Emília não pode deixar de sentir o coração bater mais forte, mesmo agora anos depois com uma simples lembrança,  conseguiu rever nitidamente a cena,  aquela garotinha com o braço enfaixado,  e com o olhar triste, lembra que seus olhos brilharam de saudade e  de emoção por finalmente rever a mãe,  mas tentou disfarçar.

— Oi minha filha,  posso entrar?  — sua voz soou doce,  como era antes,  Emília lhe deu passagem,  Vitória entra acompanhada pelo enfermeiro,  vão a sala de estar ele a ajuda a se sentar e se retira.

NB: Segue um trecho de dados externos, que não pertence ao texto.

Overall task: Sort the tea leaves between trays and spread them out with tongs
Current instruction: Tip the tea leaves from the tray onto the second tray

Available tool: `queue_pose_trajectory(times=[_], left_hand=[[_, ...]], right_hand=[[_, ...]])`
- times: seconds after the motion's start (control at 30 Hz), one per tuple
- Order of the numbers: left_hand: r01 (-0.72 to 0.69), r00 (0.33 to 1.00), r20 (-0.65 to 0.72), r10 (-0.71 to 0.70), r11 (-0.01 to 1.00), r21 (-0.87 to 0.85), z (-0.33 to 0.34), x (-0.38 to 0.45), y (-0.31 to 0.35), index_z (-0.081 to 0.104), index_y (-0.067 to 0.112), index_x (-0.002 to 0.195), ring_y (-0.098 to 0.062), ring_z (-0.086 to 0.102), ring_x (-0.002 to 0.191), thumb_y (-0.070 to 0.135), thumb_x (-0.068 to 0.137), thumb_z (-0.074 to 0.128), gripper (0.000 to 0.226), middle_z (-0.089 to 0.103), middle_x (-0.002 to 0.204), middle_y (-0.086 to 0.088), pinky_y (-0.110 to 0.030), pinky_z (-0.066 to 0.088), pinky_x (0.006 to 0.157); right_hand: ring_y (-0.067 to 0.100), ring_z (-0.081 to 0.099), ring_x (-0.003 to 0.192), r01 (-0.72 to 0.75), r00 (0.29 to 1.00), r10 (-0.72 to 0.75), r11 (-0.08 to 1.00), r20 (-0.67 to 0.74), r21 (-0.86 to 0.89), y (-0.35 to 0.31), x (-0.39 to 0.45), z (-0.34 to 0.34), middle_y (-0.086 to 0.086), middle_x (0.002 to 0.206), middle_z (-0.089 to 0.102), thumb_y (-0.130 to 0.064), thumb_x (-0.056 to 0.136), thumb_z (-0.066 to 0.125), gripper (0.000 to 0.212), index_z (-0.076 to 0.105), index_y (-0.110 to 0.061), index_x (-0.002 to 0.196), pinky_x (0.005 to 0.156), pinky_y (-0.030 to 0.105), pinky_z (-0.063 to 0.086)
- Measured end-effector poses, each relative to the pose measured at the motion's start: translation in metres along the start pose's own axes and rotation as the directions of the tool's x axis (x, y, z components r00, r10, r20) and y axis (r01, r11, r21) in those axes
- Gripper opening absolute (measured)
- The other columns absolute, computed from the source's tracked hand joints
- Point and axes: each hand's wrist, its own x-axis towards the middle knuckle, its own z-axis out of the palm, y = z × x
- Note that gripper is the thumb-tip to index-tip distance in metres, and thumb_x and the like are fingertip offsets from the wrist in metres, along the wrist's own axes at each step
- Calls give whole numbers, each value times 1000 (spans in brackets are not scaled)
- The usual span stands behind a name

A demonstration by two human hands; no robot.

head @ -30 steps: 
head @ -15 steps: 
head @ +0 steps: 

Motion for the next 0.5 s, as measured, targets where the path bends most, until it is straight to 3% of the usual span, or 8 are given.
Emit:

Vitória fica olhando para a filha como quem quer algo.

— Tia Zilda não está.  — Emília fala timidamente,  afastada de onde a mãe está.

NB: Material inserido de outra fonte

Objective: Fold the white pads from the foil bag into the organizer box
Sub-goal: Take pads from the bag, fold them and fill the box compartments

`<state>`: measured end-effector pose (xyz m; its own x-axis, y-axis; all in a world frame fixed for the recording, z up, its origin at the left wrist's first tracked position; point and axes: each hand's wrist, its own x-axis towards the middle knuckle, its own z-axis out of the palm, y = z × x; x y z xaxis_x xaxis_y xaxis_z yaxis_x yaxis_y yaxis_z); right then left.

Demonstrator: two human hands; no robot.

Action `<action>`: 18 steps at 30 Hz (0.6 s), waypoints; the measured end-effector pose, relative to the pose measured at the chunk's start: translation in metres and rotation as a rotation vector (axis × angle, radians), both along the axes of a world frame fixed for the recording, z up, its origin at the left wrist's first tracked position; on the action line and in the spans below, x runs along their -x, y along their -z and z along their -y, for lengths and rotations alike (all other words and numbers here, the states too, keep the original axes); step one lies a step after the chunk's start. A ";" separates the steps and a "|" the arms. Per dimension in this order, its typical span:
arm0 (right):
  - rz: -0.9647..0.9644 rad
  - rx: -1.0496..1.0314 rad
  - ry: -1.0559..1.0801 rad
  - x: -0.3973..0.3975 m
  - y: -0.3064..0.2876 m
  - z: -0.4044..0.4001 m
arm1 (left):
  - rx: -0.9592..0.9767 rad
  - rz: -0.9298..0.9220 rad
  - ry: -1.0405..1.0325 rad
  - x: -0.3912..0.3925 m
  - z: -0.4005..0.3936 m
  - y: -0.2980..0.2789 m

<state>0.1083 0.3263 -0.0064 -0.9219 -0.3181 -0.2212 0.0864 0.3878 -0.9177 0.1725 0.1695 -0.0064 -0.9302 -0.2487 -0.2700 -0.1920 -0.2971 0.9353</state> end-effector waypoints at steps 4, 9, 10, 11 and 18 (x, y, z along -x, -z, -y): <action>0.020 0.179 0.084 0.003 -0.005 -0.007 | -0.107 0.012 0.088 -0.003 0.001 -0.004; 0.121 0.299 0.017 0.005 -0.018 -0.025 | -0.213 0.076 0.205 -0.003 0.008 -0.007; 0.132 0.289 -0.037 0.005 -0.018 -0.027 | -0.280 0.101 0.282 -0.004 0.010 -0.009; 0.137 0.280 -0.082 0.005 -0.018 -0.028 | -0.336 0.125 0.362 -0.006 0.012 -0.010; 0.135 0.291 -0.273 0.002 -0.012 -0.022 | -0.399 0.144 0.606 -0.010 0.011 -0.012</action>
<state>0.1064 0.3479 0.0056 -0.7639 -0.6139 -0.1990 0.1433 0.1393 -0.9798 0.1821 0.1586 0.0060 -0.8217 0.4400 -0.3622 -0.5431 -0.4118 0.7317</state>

—Eu sei,  vim falar com você — Vitória a olha bem em seus olhos e Emília não consegue desviar o olhar, a mãe parece olhar cada pedacinho dela como quem grava cada detalhe. —Mas antes queria um abraço, você pode me dar?

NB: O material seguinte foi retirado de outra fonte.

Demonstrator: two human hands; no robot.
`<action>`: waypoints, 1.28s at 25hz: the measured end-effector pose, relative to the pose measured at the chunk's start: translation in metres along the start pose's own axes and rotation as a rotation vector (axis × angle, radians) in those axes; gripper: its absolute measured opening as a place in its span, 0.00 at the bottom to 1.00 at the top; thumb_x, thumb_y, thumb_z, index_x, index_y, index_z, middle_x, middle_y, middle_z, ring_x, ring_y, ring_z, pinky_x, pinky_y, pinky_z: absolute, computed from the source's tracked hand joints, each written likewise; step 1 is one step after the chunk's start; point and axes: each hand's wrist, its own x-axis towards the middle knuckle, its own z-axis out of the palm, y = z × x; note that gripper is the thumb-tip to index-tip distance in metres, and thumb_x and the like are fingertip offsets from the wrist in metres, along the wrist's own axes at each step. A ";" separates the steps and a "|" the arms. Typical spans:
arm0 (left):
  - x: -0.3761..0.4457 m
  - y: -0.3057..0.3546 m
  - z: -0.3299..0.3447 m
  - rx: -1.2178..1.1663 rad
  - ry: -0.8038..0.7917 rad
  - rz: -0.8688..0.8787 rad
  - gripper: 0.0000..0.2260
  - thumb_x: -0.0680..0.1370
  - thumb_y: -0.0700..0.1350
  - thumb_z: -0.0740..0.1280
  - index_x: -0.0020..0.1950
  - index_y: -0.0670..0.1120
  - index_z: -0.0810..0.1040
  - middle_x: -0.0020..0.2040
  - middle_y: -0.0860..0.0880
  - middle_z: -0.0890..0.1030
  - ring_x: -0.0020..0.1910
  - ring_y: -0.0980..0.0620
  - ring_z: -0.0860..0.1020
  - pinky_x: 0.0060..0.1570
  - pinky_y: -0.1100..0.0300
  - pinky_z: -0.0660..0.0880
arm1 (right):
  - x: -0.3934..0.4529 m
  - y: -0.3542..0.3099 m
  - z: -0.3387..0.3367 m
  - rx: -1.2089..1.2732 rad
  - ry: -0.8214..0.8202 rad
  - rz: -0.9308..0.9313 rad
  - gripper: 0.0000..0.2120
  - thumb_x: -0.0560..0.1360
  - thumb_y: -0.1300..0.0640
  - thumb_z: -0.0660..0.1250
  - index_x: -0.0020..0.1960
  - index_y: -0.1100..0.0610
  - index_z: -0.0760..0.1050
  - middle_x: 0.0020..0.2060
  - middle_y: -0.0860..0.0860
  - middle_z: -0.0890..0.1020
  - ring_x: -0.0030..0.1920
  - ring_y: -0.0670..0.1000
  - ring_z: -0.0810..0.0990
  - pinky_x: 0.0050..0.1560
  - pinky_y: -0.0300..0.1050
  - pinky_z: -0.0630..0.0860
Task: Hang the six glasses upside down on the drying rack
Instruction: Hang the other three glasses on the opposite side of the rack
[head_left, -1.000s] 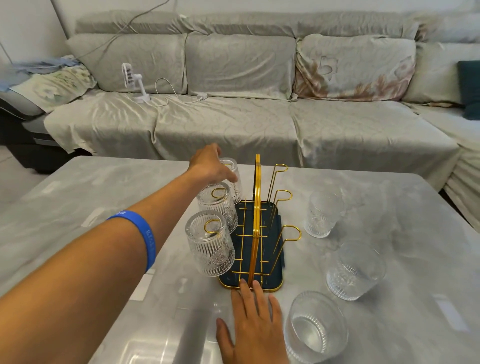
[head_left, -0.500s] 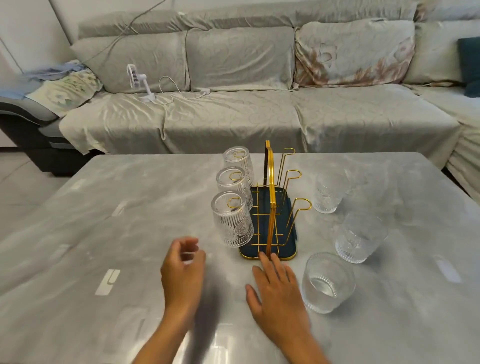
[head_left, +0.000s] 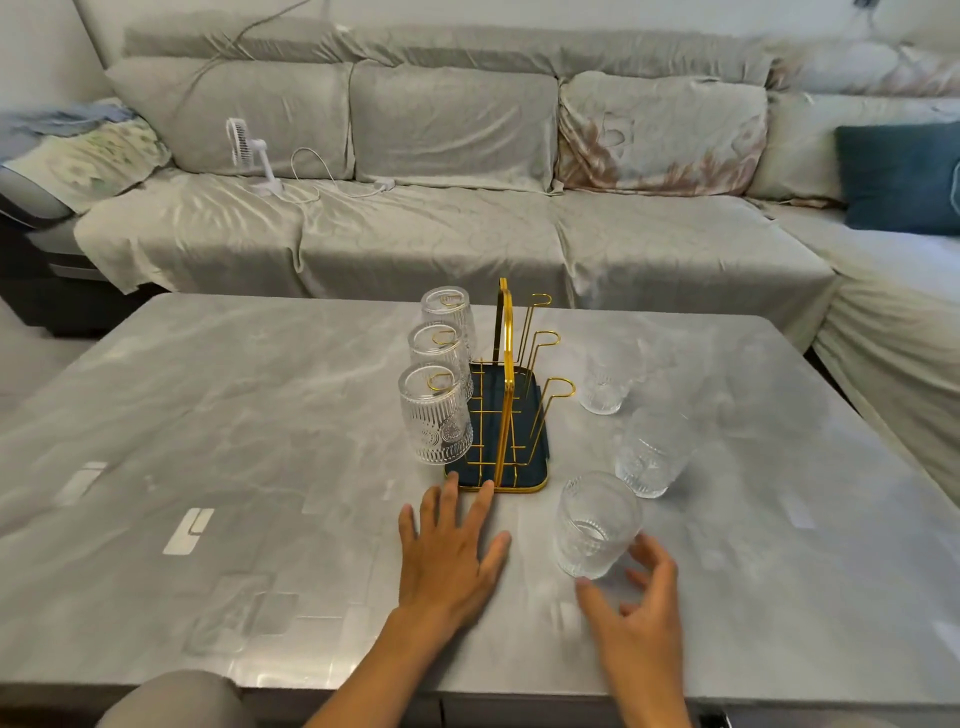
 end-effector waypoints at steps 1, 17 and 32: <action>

A quanto tempo elas não se abraçavam, Emília nem lembrava mais,  a distância, mesmo que estando as duas morando na mesma casa,  pesa sobre elas,  foram dois anos difíceis.

Emília se aproxima passo a passo, Vitória toca em seu rosto, faz um carinho suave,  a puxa delicadamente e dá um abraço apertado na filha, que um primeiro momento fica dura, mas depois cede abraçando a mãe, sentia muita falta de estar assim junta dela, Vitória a puxa para olhar seu rosto.

— Emília, minha filha —Vitória passa os dedos suavemente na face da filha —Lembra que a mamãe disse que tem que ser forte? —  a  menina faz que sim, ela continua acariciando o seu rosto.— Esse é o momento, eu vou precisar fazer uma longa viagem —Emília sacode a cabeça como quem não quer acreditar —Estou doente e…

— Mas vou junto? —ela sabe qual vai ser a resposta, mas ainda assim precisa perguntar.

—Não minha filha,  você não pode…

—Mas mamãe eu vou me comportar,  eu vou ser boazinha, eu juro… — chorando ela abraça novamente a mãe.

— Emília por favor, ouça a mamãe —Vitória tenta puxar ela, para ver em seu rosto,  mas não consegue, Emília grudou em seu pescoço, e está soluçando em seu ouvido,  ela então ajeita Emília em seu colo e mesmo com as dores que ainda sente, a embala em seu colo ela dorme soluçando.

 

Ela lembra que ao acordar mais tarde  ela já tinha ido embora, Emília ainda chora ao lembrar disso,  lentamente sai do jardim e volta ao quarto, abre a gaveta que tem no criado-mudo,  pega uma caixinha e dali tira a correntinha de ouro com metade de um coração,  seu nome, da mãe e do pai estão gravados ali,  lembra como ficou feliz em ganhar e mais ainda por ver que a mãe tinha um igual,  depois daquele tarde em que a mãe a deixou,  ela  nunca mais usou a corrente,  chegando a colocar fora em um aniversário que a mãe não foi, mas o tio gentilmente a devolveu,  daquele dia em diante passou a morar em definitivo com os tios,  eles tinham a sua custódia,  abraçada aquela corrente ela chora pelo abandono da mãe,  pelo pai nunca ter ido procurar por ela. Chorou como se ainda estivesse nos braços da mãe naquela tarde quando ela a abandonou, saindo furtivamente enquanto ela dormia.